- Directed by: Domenico Fortunato
- Screenplay by: Domenico Fortunato; Cesare Fragnelli; Francesca Schirru; Lorenzo Righi; Michele Santeramo;
- Produced by: Cesare Fragnelli
- Starring: Donatella Finocchiaro; Domenico Fortunato; Riccardo Mandolini; Giuliana Simeone; Silvia Mazzieri; Giulio Beranek; Sara Putignano; Franco Ferrante; Giorgio Colangeli; Dino Abbrescia;
- Cinematography: Giorgio Giannoccaro
- Edited by: Mauro Ruvolo
- Music by: Silvia Nair
- Production company: Rai Cinema
- Distributed by: Altre Storie
- Release date: 2021;
- Running time: 93 minutes
- Country: Italy
- Language: Italian

= Bentornato papà =

2021 film directed by Domenico Fortunato

Bentornato papà is a 2021 Italian drama film directed by Domenico Fortunato.

== Plot ==
After attending an important job interview in Rome, Franco comes back home with his son Andrea, who lives in the Capital trying to become a successful musician.
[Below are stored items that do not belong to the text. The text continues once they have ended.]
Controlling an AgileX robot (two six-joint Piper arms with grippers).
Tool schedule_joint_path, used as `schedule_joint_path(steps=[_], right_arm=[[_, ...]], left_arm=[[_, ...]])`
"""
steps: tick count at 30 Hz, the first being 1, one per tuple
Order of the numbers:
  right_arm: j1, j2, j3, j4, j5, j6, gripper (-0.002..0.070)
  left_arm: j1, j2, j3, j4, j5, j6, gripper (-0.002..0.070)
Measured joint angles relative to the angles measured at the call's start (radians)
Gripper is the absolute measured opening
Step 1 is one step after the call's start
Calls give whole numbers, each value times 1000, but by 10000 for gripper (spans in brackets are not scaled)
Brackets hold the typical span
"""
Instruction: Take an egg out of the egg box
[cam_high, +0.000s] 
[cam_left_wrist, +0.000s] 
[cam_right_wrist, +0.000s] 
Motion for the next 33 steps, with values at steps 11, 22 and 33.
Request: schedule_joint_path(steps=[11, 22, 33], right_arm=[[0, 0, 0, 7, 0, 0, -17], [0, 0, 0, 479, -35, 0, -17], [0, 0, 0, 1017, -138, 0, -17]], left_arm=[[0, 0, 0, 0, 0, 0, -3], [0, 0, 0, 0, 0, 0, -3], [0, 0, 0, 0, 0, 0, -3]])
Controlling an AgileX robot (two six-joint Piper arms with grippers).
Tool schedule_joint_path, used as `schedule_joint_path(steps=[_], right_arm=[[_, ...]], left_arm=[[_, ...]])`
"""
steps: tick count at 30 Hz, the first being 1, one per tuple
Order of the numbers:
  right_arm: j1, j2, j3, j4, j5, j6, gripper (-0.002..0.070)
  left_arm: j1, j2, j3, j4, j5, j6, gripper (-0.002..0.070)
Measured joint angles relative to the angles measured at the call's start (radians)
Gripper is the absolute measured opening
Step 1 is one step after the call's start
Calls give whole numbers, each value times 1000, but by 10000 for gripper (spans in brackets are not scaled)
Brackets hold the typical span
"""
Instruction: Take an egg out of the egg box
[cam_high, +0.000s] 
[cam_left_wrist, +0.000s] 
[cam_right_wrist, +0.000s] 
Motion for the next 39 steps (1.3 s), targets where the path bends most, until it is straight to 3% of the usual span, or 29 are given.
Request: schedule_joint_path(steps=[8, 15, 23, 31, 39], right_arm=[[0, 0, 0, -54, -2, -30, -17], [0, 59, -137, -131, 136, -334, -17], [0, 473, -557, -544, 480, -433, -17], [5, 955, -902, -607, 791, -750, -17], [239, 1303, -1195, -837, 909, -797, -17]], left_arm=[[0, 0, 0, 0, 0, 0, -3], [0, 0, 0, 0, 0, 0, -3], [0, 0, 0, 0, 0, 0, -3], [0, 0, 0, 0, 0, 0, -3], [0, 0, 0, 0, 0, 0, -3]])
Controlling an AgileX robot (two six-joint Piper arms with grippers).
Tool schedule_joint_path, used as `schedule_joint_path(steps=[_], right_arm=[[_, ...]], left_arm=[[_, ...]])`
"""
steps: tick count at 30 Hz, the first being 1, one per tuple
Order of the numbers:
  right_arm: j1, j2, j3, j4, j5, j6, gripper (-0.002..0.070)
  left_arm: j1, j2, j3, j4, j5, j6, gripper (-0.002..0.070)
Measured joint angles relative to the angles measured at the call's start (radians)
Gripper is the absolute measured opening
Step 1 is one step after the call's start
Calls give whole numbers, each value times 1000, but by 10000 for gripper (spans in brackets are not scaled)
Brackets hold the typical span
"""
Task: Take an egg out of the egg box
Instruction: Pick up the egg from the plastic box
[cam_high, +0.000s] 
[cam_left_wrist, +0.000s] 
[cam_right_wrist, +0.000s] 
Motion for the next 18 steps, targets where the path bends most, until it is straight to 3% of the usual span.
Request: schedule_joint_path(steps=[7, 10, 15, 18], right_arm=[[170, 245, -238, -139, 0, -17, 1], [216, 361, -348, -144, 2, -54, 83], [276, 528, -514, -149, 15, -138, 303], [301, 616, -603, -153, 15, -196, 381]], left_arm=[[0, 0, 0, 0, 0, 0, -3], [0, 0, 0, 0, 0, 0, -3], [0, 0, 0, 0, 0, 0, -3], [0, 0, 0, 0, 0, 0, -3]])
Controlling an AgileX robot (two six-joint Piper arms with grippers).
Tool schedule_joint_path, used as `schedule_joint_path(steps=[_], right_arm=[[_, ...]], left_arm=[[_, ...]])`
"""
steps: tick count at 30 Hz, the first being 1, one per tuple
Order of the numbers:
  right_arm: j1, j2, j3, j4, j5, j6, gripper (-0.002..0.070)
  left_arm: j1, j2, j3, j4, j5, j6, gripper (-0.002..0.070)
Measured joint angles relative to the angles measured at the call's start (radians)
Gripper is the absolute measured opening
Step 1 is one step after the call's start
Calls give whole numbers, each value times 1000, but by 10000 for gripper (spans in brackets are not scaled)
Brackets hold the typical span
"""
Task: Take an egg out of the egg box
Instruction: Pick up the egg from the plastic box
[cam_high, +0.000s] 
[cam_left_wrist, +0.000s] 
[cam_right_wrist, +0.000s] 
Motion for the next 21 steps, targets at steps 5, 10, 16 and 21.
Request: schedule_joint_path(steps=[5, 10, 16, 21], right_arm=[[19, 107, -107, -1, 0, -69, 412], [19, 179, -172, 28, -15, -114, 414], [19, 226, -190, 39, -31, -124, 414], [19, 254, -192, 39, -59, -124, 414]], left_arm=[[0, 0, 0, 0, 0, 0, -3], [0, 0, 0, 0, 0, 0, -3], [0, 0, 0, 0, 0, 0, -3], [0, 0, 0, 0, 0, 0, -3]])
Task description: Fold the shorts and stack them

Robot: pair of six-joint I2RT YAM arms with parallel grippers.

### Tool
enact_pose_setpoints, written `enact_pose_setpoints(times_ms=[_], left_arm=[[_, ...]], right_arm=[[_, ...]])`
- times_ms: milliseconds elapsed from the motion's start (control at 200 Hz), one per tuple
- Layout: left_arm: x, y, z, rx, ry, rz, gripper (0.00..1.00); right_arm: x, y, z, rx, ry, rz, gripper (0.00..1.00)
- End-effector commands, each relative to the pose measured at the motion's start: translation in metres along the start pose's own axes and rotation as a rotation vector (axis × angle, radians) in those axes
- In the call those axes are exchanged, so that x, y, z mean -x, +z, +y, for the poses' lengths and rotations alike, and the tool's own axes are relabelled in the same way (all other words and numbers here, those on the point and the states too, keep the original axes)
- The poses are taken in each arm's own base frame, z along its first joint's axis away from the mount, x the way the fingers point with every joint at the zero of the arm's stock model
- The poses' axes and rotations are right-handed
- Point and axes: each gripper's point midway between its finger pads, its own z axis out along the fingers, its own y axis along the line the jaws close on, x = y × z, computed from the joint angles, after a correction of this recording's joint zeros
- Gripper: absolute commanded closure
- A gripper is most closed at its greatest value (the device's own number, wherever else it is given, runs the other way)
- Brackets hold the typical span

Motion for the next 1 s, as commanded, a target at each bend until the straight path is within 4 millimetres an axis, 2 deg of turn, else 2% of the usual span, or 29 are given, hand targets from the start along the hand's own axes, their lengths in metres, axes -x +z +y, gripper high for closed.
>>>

In Puglia, where they live, his wife Anna and his daughter Alessandra wait for him. Sadly, just after getting the prestigious role he applied for, Franco has a stroke: such a tragic event disrupts Franco's and his family's lives, but it becomes a moment of personal growth at the same time.

== Cast ==
- Domenico Fortunato - Franco
- Donatella Finocchiaro - Anna
- Riccardo Mandolini - Andrea
- Giuliana Simeone - Alessandra
- Dino Abbrescia - Giovanni
- Giorgio Colangeli - uncle Silvano
- Giulio Beranek - Luca
- Silvia Mazzieri - Claudia

== Production ==
The movie was shot in Puglia (Martina Franca, Taranto, Porto Cesareo) and Rome.

== Release ==
A preview of the movie was presented on 29 September 2021 at the Bari International Film Festival in Bari. The movie was then released in cinemas on 7 October 2021 and televised for the first time on Rai 1 on 2 March 2022.